FYI here's how to pass a list of values so e.g. int A[]={VAL_4(0,1)}; expands to int A[]={0,1,0,1,0,1,0,1};. You need to change the macros to be able to pass them commas. Add #define SA(...) __VA_ARGS__ and replace every use of VAL_N(X) with VAL_N(SA(X)) Ex: replace #define VAL_2(X) VAL_1(X),VAL_1(X) with #define VAL_2(X) VAL_1(SA(X)),VAL_1(SA(X)) Then use it like this: option 1: int A[]={VAL_4(SA(0,1))}; or option 2: add #define COMMA , and then int A[]={VAL_4(0 COMMA 1)}; You can mix them too: {VAL_4(SA(0,1)),VAL_8(3)} becomes {0,1,0,1,0,1,0,1,3,3,3,3,3,3,3,3}. – Daleth 11/6, 2022 at 2:9

If you want to ensure that every member of the array is explicitly initialized, just omit the dimension from the declaration:

int myArray[] = { 1, 2, 3, 4, 5, 6, 7, 8, 9 };

The compiler will deduce the dimension from the initializer list. Unfortunately, for multidimensional arrays only the outermost dimension may be omitted:

int myPoints[][3] = { { 1, 2, 3 }, { 4, 5, 6 }, { 7, 8, 9} };

is OK, but

int myPoints[][] = { { 1, 2, 3 }, { 4, 5, 6 }, { 7, 8, 9} };

is not.

Omari answered 14/10, 2008 at 18:30 Comment(4)

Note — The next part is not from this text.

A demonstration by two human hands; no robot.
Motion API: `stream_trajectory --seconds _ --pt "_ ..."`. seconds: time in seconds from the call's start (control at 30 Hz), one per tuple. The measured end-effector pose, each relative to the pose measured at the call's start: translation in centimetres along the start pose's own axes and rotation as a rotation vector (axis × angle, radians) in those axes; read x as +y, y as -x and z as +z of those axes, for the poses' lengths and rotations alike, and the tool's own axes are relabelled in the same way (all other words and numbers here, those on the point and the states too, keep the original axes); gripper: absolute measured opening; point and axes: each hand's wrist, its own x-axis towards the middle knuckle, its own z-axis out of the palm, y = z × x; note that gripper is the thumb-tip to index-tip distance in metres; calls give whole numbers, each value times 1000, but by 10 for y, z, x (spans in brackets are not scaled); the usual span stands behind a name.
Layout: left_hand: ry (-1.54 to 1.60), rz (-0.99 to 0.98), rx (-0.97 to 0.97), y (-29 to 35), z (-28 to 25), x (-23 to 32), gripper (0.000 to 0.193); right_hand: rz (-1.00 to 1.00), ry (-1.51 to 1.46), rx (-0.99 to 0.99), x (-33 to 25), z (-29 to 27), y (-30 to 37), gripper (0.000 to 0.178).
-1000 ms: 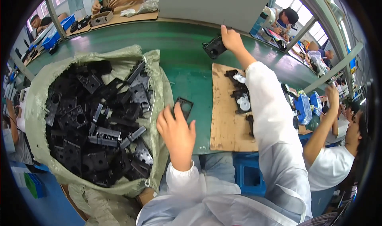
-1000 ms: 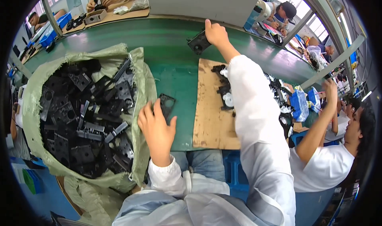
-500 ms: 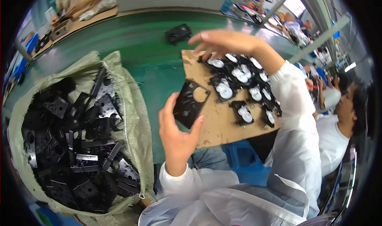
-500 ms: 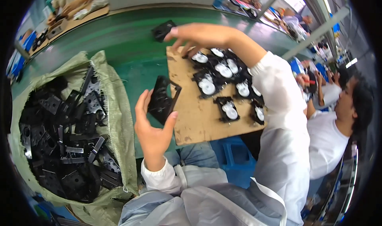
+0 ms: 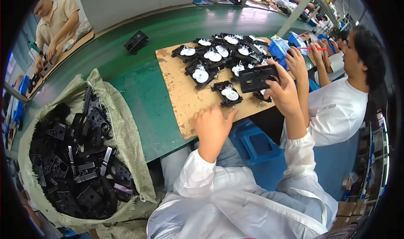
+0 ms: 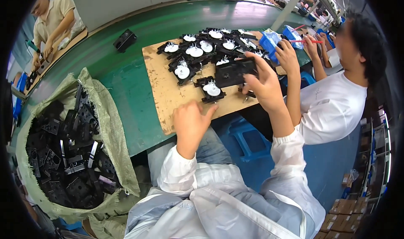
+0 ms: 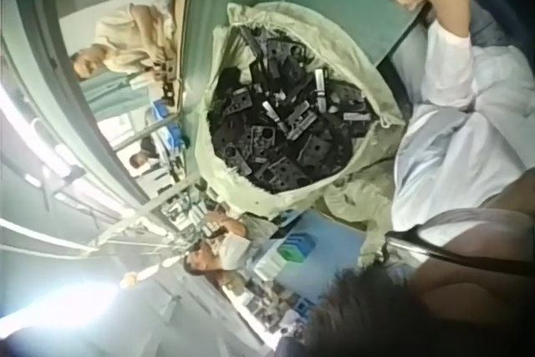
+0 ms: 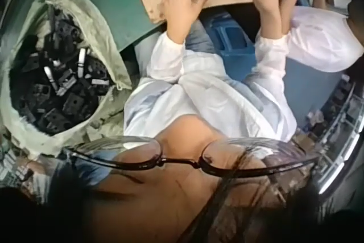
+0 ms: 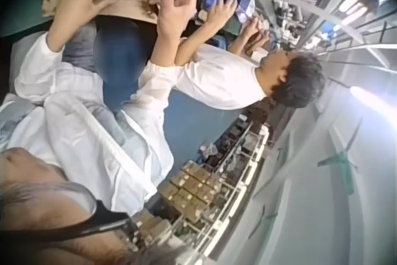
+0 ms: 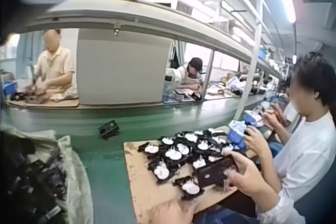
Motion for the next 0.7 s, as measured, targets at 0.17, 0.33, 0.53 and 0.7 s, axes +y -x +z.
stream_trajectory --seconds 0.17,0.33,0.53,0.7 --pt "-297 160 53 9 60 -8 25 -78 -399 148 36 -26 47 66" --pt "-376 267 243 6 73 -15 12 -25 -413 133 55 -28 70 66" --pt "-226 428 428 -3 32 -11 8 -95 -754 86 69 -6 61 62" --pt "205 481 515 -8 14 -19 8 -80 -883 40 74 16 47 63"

is this correct ? int myPoints[10][] = { { 1, 2, 3 }, { 4, 5, 6 }, { 7, 8, 9} }; – Cephalo 20/4, 2012 at 12:51

No. You are omitting the innermost dimension, which is not allowed. This will give a compiler error. – Omari 20/4, 2012 at 16:22

Both initializers and length inference were introduced in C99. – Vladamir 5/1, 2014 at 20:55

@Palec: No — length inference has been in C since the days of pre-standard C (since K&R 1st Edition was published, and probably a while before that). Designated initializers were new in C99, but this isn't using designated initializers. – Allan 14/2, 2017 at 22:25

I saw some code that used this syntax:

char* array[] = 
{
    [0] = "Hello",
    [1] = "World"
};

Where it becomes particularly useful is if you're making an array that uses enums as the index:

enum
{
    ERR_OK,
    ERR_FAIL,
    ERR_MEMORY
};

#define _ITEM(x) [x] = #x

char* array[] = 
{
    _ITEM(ERR_OK),
    _ITEM(ERR_FAIL),
    _ITEM(ERR_MEMORY)
};

This keeps things in order, even if you happen to write some of the enum-values out of order.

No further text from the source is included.